Consistent truncations to 3-dimensional supergravity (2206.03507v1)

Abstract: We show how to construct consistent truncations of 10-/11-dimensional supergravity to 3-dimensional gauged supergravity, preserving various amounts of supersymmetry. We show, that as in higher dimensions, consistent truncations can be defined in terms of generalised $G$-structures in Exceptional Field Theory, with $G \subset E_{8(8)}$ for the 3-dimensional case. Differently from higher dimensions, the generalised Lie derivative of $E_{8(8)}$ Exceptional Field Theory requires a set of "covariantly constrained" fields to be well-defined, and we show how these can be constructed from the $G$-structure itself.

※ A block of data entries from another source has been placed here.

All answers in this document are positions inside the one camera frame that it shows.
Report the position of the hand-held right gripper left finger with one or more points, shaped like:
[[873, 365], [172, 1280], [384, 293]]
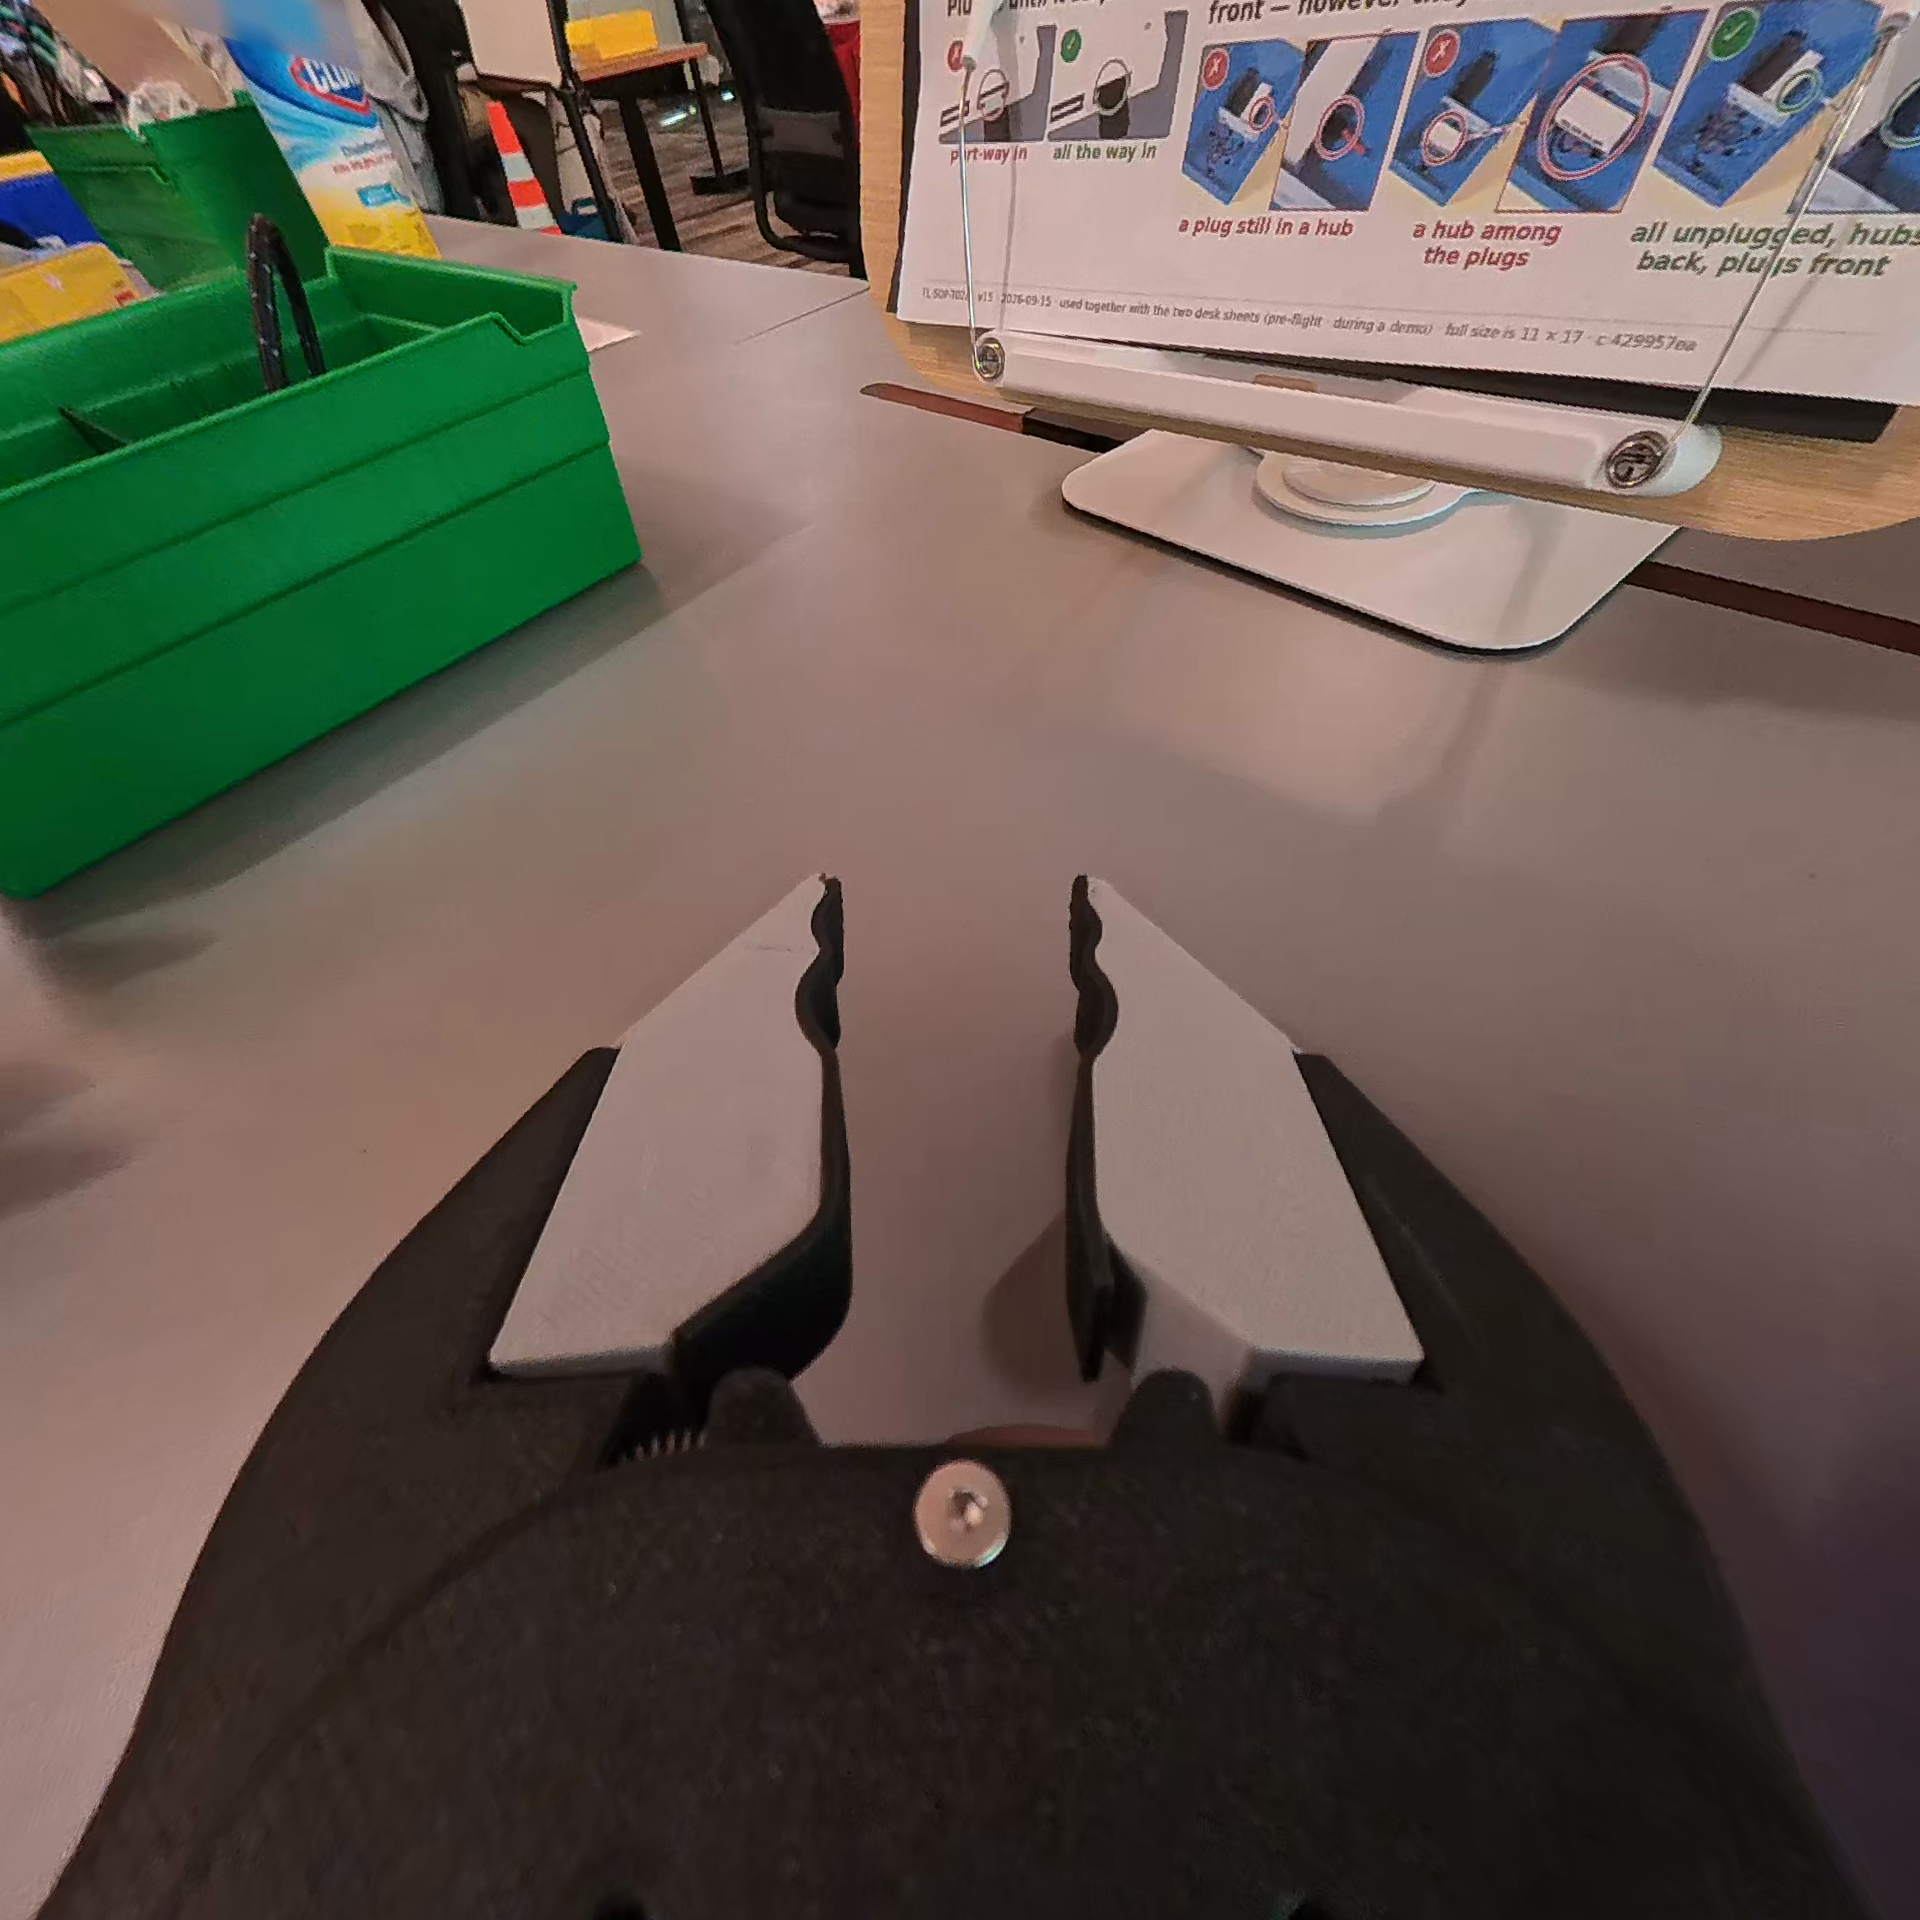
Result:
[[675, 1201]]

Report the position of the black chair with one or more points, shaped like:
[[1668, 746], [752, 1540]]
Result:
[[796, 120]]

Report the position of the wipes tub blue yellow label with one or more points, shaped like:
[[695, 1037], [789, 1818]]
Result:
[[346, 136]]

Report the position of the yellow bin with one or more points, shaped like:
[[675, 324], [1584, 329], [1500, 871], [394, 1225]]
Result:
[[612, 37]]

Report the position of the small green bin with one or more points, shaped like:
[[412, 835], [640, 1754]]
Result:
[[181, 194]]

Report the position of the yellow printed box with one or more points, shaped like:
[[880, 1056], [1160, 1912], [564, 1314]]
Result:
[[60, 283]]

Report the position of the person's right hand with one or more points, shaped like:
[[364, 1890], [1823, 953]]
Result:
[[1049, 1436]]

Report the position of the orange traffic cone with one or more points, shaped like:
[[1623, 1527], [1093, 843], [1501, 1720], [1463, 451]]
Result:
[[517, 164]]

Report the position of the white stand base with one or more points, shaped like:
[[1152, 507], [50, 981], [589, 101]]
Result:
[[1425, 585]]

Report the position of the wooden stand board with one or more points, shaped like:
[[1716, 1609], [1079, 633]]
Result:
[[1800, 493]]

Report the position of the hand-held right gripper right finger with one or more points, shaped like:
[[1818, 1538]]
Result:
[[1244, 1201]]

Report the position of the green storage bin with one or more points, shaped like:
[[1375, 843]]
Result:
[[299, 600]]

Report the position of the laminated sheet red label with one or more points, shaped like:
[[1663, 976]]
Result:
[[608, 331]]

We prove several general features of consistent truncations, allowing us to rule out a higher-dimensional origin of many 3-dimensional gauged supergravities. In particular, we show that the compact part of the gauge group can be at most $\mathrm{SO}(9)$ and that there are no consistent truncations on a 7-or 8-dimensional product of spheres such that the full isometry group of the spheres is gauged. Moreover, we classify which matter-coupled ${\cal N} \geq 4$ gauged supergravities can arise from consistent truncations. Finally, we give several examples of consistent truncations to three dimensions. These include the truncations of IIA and IIB supergravity on $S^7$ leading to two different ${\cal N}=16$ gauged supergravites, as well as more general IIA/IIB truncations on $H^{p,7-p}$. We also show how to construct consistent truncations on compactifications of IIB supergravity on $S^5$ fibred over a Riemann surface. These result in 3-dimensional ${\cal N}=4$ gauged supergravities with scalar manifold ${\cal M} = \frac{\mathrm{SO}(6,4)}{\mathrm{SO}(6) \times \mathrm{SO}(4)} \times \frac{\mathrm{SU}(2,1)}{\mathrm{S}(\mathrm{U}(2)\times\mathrm{U}(1))}$ with a $\mathrm{ISO}(3)\times\mathrm{U}(1)^4$ gauging and for hyperboloidal Riemann surfaces contain ${\cal N}=(2,2)$ AdS$_3$ vacua.